(WARRENSBURG, Mo.) – UCM took a budget hit in 2008, but some faculty and staff members say it was easier to overcome compared to the budget blow that was experienced this year.
The university received approximately $59.6 million from the state in 2008 and $55.7 million for 2018. UCM received $5.36 million less in state appropriations this fiscal year, according to a Missouri Department of Higher Education financial summary. This marked a 9 percent year-to-year decrease in core funds for the university. A previous cut resulted in UCM receiving $4.1 million less in state funding.

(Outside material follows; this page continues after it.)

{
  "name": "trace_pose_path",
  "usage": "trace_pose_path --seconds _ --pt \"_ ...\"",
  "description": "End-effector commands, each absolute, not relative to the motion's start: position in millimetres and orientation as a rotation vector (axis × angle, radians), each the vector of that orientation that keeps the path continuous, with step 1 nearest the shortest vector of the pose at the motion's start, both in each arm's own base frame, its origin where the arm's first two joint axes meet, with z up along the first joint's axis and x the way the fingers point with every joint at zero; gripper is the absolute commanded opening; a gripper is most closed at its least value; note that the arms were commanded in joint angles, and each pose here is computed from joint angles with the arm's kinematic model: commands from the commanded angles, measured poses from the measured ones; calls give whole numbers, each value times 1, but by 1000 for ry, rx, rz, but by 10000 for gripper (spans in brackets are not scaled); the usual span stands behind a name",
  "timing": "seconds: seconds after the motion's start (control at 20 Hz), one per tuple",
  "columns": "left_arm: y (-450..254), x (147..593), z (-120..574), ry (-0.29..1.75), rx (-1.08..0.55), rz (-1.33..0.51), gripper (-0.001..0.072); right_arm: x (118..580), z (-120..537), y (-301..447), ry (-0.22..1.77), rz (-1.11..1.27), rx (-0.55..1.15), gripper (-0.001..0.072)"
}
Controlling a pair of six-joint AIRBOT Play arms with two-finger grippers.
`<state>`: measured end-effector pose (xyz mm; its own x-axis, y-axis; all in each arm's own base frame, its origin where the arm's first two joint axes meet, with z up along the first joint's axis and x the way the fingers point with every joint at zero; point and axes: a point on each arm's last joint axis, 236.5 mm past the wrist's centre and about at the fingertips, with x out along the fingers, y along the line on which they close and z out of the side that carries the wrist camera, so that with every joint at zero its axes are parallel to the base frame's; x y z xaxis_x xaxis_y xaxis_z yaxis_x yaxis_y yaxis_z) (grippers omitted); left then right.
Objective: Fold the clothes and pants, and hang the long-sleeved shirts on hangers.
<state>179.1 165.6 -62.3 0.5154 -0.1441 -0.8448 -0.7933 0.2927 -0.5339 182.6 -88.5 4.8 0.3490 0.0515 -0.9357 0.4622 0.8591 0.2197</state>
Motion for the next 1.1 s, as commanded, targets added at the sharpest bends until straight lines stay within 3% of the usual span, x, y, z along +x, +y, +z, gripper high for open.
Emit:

Joyce Chang, child and family development professor, said the cuts are much more noticeable now than they were in 2008. The biggest struggle is the lack of graduate differential.
“For our college, we do not have any graduate differential, which is when the faculty teaches graduate courses separately because you need to be more invested in a graduate class,” Chang said. “In a graduate class of 12 students, it’s different than an undergraduate class of 12 students because of the intensity level.”

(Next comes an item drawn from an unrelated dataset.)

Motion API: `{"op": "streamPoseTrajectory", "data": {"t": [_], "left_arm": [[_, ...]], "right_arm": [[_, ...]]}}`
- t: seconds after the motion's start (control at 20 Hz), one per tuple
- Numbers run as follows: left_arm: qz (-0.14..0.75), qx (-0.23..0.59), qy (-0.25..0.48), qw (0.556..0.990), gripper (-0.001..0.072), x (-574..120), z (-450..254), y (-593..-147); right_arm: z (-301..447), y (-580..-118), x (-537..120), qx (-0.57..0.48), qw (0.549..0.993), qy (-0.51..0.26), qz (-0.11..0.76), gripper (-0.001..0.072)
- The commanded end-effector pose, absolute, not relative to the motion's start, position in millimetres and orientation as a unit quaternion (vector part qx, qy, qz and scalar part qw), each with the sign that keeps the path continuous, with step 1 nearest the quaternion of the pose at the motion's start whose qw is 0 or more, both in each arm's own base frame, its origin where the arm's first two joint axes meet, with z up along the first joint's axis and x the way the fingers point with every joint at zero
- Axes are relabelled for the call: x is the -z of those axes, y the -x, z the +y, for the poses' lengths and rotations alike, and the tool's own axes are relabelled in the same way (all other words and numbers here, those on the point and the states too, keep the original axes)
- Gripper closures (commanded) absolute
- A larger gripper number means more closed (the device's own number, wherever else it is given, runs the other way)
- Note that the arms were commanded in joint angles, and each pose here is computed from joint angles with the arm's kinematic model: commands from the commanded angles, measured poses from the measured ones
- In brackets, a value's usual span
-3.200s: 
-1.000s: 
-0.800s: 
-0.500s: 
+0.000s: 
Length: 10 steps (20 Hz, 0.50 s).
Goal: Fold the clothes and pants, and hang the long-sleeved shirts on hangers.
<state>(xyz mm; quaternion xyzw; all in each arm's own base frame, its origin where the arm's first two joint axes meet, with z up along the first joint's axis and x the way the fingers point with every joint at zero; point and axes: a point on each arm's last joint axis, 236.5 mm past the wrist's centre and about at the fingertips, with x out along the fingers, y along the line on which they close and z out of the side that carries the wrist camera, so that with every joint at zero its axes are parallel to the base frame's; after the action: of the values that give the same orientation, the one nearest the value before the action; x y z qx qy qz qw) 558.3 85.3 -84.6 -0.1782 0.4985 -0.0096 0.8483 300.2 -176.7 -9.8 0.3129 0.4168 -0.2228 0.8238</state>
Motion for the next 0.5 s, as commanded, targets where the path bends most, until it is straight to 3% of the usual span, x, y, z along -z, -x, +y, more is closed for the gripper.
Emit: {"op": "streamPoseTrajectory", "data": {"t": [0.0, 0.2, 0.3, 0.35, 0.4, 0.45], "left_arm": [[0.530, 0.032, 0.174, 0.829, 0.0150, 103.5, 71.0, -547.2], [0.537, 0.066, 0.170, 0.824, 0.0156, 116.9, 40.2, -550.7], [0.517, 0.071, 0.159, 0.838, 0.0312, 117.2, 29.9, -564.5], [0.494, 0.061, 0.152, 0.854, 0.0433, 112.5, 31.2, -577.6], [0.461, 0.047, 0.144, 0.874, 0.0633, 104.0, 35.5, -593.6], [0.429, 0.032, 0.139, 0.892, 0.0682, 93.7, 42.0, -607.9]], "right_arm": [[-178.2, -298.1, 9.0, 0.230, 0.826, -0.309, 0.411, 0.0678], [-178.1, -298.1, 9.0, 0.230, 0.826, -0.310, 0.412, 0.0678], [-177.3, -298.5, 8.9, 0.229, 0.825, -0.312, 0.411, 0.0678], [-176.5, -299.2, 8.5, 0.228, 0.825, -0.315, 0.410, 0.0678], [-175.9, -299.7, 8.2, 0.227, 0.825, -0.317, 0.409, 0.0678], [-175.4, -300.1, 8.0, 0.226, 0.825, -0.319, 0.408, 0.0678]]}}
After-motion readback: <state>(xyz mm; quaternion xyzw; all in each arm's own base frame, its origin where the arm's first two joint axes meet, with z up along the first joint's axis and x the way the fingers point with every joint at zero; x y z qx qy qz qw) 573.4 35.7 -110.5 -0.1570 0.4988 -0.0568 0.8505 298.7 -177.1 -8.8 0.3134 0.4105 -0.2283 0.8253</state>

Chang said the university tightened its belt in 2008, but the recent round of cuts required UCM to punch several new holes in the belt.
“If my waist was a 38. Now it’s a 22,” she said.

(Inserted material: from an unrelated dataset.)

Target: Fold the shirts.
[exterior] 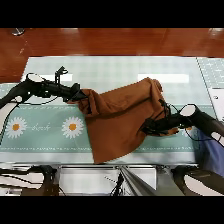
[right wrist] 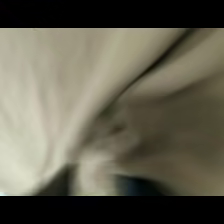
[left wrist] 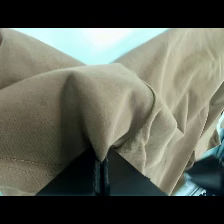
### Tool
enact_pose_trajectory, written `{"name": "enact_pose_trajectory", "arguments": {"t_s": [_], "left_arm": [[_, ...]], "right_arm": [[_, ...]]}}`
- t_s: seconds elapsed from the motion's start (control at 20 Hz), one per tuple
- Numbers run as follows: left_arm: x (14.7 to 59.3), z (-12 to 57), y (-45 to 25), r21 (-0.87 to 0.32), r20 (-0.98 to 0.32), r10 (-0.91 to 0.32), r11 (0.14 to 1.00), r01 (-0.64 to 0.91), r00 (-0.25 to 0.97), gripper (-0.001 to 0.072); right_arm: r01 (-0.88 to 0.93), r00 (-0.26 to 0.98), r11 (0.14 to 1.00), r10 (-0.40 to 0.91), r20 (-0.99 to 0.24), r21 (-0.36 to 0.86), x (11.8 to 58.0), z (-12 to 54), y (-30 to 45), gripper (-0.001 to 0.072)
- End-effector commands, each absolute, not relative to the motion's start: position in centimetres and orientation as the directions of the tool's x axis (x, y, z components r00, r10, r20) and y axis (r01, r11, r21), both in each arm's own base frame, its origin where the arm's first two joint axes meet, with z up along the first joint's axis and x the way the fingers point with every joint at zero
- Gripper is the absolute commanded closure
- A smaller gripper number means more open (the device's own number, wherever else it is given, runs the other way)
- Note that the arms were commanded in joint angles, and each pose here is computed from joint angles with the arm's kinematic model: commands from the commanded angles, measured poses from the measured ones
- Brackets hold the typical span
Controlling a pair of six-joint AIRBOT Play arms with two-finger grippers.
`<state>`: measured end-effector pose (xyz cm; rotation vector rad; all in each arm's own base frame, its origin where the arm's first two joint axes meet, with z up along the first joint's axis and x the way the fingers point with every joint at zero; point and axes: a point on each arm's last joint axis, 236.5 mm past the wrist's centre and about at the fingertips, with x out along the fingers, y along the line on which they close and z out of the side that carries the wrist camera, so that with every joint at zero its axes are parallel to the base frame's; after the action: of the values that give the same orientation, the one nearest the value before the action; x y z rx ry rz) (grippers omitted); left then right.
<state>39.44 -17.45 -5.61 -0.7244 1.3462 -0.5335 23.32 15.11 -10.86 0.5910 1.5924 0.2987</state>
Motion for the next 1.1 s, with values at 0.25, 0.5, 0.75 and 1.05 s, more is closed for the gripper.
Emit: {"name": "enact_pose_trajectory", "arguments": {"t_s": [0.25, 0.5, 0.75, 1.05], "left_arm": [[39.5, -4.5, -17.3, -0.746, -0.663, -0.733, 0.665, -0.043, 0.151, 0.0682], [41.5, 1.4, -15.5, -0.731, -0.632, -0.724, 0.675, 0.096, 0.278, 0.0683], [37.5, 4.3, -14.5, -0.681, -0.641, -0.700, 0.708, 0.186, 0.316, 0.0683], [28.2, 1.2, -16.3, -0.721, -0.631, -0.718, 0.682, 0.122, 0.293, 0.0683]], "right_arm": [[0.021, 0.013, 0.864, 0.502, -0.865, 0.502, 27.6, -8.1, 14.6, 0.0687], [0.005, 0.065, 0.919, 0.392, -0.918, 0.393, 31.2, -4.6, 9.5, 0.0687], [0.101, 0.299, 0.915, 0.345, -0.890, 0.390, 37.8, 2.0, 2.1, 0.0687], [0.068, 0.388, 0.906, 0.363, -0.847, 0.419, 44.1, 5.7, 1.0, 0.0687]]}}
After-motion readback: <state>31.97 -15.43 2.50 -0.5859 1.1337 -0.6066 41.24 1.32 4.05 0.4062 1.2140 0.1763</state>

Chang has moved around between different departments since she came to UCM in 1997, but she said the department she is in currently is really seeing the effects of the cuts.
“I understand that timing is rough. It’s getting hard especially because I feel like more and more has been getting put on faculty’s plates, but the support is getting less and less,” she said.
Chang said the uncertainty is high and people are suffering.
“Even in 2008, it wasn’t that tight. I feel a lot of uncertainty now,” Chang said. “I think students are suffering because we’re cutting printing and support for instruction.”
Ryan Peterson, an associate professor in the child and family development program, said he also feels the cuts more now than he did in 2008.
“Maybe I was just too new here, but I really didn’t feel it as much in 2008. I feel it particularly with the instruction. I feel it a lot harder, and I know students have to feel it as well,” Peterson said.
Peterson said people are frustrated because of the budget cuts.
“It feels more like a business rather than what higher-ed should be like, at least for me,” Peterson said.
Gregory Turner, communication disorders professor, said his department wasn’t hit too hard with budget cuts in 2008, but wages have remained stagnant.
“My department was not affected largely by the recession. I think the faculty has been influenced largely by the lack of increase in wages over time,” Turner said.
Turner said his department stayed afloat and was able to get by with the cuts that were made.
“As a program, we fared pretty well even though we had to make cuts,” Turner said. “We had some flexibility.”
Terry Butler, the director of the Missouri Safety Center, said his program took the biggest hit after the 2008 recession, so there wasn’t much to cut this time around.
“It was tough, it was a nail-biting time there for a little while,” Butler said.
Butler said the budget cuts his department experience in 2008 made the program learn how to adapt and strengthened it in a way.
“All of that that started in ‘08 sort of made us refocus what we did, and we’ve changed a lot in the last three or four years because of it,” Butler said. “I don’t know if you could say it had a positive spin, but we are where we are because of it.”
Butler said the department had to learn how to survive on a limited budget while also planning out future growth.
“You choose to survive, or you don’t,” Butler said.